Sorge um verirrte Wale in Kalifornien wächst

Die verirrten Wale "Dawn" und "Delta" in Kalifornien bereiten Wissenschaftlern immer größere Sorgen. "Ihre Wunden sind mit der Zeit schlimmer geworden und ihre Haut ist nicht mehr weich und glänzend sondern rau und gefleckt", sagte die Biologin Frances Gulland am Dienstag am Ufer des Sacramento Rivers. Vor über einer Woche hatten sich das Muttertier und ihr Junges in dem Fluss verirrt.

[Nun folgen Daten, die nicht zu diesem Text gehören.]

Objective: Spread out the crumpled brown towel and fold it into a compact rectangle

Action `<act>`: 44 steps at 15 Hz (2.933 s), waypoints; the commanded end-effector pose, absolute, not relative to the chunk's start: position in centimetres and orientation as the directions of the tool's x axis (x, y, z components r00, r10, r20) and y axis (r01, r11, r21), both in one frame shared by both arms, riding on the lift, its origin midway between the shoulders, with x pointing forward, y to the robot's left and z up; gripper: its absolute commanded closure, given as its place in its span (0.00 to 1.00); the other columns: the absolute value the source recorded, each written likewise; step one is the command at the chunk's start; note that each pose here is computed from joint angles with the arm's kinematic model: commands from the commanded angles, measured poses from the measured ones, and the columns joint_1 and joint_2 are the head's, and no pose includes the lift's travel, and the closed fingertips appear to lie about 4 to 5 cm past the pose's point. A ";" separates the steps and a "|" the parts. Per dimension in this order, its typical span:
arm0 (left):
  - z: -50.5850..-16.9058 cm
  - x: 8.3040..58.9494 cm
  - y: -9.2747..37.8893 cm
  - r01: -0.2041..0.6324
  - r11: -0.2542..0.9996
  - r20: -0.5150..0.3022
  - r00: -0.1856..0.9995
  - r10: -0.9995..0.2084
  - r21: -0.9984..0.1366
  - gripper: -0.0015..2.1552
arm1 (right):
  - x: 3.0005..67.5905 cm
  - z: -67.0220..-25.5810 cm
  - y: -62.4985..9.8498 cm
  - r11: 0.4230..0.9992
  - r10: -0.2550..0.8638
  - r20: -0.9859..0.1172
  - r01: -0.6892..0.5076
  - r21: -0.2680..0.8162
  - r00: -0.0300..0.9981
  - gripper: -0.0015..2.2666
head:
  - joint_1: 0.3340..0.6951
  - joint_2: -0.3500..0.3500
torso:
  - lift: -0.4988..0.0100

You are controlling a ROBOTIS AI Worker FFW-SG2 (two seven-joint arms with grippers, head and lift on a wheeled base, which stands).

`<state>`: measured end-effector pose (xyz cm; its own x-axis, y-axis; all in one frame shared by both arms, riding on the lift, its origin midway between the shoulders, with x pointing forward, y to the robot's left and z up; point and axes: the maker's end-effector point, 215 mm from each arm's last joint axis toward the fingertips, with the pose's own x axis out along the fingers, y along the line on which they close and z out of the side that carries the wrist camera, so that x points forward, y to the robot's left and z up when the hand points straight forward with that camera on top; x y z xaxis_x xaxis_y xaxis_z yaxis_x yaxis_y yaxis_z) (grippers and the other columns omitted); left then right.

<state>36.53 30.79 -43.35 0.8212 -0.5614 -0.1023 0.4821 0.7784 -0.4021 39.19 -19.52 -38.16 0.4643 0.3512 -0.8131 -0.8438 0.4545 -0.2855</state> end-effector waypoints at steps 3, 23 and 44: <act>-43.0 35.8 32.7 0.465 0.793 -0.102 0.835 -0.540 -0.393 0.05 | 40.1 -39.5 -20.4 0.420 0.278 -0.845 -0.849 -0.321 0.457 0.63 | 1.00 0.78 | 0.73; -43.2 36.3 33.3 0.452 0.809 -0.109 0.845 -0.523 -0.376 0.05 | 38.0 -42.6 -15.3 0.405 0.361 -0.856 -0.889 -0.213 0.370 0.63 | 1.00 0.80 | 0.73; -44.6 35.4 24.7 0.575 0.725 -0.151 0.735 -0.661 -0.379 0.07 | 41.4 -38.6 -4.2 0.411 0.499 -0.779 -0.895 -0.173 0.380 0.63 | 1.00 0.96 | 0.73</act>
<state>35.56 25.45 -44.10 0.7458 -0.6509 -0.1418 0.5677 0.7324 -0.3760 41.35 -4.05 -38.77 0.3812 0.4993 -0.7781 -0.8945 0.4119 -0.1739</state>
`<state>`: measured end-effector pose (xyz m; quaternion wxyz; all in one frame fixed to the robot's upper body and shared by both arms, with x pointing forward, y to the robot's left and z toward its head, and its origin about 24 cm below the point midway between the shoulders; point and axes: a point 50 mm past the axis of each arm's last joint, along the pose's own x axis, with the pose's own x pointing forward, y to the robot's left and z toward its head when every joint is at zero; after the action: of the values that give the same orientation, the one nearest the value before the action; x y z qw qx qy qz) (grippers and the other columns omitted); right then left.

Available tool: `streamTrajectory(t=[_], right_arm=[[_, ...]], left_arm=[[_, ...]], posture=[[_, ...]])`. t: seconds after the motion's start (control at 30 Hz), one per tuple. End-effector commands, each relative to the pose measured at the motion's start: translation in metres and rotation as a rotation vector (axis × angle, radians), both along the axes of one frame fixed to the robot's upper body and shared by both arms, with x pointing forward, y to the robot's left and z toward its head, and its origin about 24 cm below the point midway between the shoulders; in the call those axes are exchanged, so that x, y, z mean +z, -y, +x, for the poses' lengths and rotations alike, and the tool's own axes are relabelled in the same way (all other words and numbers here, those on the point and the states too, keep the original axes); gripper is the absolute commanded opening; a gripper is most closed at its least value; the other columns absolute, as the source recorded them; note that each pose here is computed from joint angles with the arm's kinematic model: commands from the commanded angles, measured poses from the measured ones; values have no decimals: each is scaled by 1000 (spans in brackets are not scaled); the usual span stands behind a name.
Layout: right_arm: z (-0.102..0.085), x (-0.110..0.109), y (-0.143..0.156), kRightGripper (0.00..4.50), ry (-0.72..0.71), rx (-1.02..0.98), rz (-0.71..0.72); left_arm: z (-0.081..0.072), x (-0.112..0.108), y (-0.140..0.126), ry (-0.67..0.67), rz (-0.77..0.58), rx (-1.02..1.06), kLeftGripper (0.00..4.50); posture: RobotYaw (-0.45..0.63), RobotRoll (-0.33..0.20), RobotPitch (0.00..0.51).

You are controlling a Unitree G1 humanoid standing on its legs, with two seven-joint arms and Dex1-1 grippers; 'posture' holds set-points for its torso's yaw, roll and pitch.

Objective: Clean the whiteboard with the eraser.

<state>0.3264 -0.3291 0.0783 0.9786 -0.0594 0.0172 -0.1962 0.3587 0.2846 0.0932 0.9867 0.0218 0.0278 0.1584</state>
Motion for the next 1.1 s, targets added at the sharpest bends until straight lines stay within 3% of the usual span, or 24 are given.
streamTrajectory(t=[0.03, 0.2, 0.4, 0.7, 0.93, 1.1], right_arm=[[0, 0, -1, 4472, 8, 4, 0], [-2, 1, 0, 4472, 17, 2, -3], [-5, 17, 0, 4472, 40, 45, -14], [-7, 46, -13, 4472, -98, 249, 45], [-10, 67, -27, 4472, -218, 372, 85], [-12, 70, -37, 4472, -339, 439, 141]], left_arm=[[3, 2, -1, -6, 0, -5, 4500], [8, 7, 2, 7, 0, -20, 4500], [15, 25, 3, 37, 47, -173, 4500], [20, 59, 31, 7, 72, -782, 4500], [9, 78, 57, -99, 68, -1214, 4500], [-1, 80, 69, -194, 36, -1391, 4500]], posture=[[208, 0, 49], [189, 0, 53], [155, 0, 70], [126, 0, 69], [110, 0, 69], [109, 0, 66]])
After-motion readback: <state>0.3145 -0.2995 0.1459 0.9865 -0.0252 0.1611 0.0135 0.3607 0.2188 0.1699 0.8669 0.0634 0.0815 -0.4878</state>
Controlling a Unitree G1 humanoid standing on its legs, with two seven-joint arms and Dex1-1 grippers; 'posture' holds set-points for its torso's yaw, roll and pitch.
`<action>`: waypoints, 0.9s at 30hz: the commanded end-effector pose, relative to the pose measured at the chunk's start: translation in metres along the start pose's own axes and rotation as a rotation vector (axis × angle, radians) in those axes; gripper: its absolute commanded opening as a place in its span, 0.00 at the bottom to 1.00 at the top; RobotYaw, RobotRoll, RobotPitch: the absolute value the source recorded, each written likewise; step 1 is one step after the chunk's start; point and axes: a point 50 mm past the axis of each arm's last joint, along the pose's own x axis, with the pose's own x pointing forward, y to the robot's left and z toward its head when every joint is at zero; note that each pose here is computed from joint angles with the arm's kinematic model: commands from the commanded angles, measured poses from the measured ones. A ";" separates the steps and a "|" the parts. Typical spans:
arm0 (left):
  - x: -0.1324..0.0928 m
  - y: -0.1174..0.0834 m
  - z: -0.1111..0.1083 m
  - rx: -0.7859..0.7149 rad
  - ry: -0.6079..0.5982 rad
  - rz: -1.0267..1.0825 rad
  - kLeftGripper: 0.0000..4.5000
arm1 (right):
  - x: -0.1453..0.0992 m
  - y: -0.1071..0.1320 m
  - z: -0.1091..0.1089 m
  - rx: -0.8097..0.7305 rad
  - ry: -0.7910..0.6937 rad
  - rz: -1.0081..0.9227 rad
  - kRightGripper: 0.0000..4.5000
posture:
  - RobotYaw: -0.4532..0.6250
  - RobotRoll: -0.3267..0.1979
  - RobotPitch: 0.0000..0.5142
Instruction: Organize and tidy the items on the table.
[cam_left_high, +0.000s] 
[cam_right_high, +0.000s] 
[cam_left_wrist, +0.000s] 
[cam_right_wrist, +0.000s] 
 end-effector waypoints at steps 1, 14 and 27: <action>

Auf ihrem falschen Kurs vom Pazifischen Ozean in die Bucht von San Francisco und weiter Inland Richtung Sacramento waren sie vermutlich von Schiffsschrauben am Rücken verletzt worden.

Wissenschaftler und Tierschützer hatten am Dienstag weiter versucht, das Meeressäuger-Duo mit lauten Geräuschen auf Trab zu bringen und flussabwärts Richtung Ozean zu weisen. Doch seit Sonntag machte die auf den Namen "Delta" getaufte Mutter und ihr "Dawn" genannter Sprössling dabei kaum Fortschritte. An einer Brücke nahe Rio Vista zogen sie weiter Kreise und tauchten immer wieder unter einer Schiffs-Flotte durch, die ihnen eigentlich den Kurs nach Nordosten - weg vom Ozean - versperren sollte.

Am Montag griffen die Wissenschaftler erstmals zu drastischeren Mitteln. Von den Booten aus versenkten sie drei Meter lange Metallrohre in den Fluss und schlugen mit einem Hammer darauf ein, um laute Töne zu erzeugen. Die Methode ist allerdings umstritten, denn der Krach könnte die ohnehin gestressten Tiere noch mehr irritieren.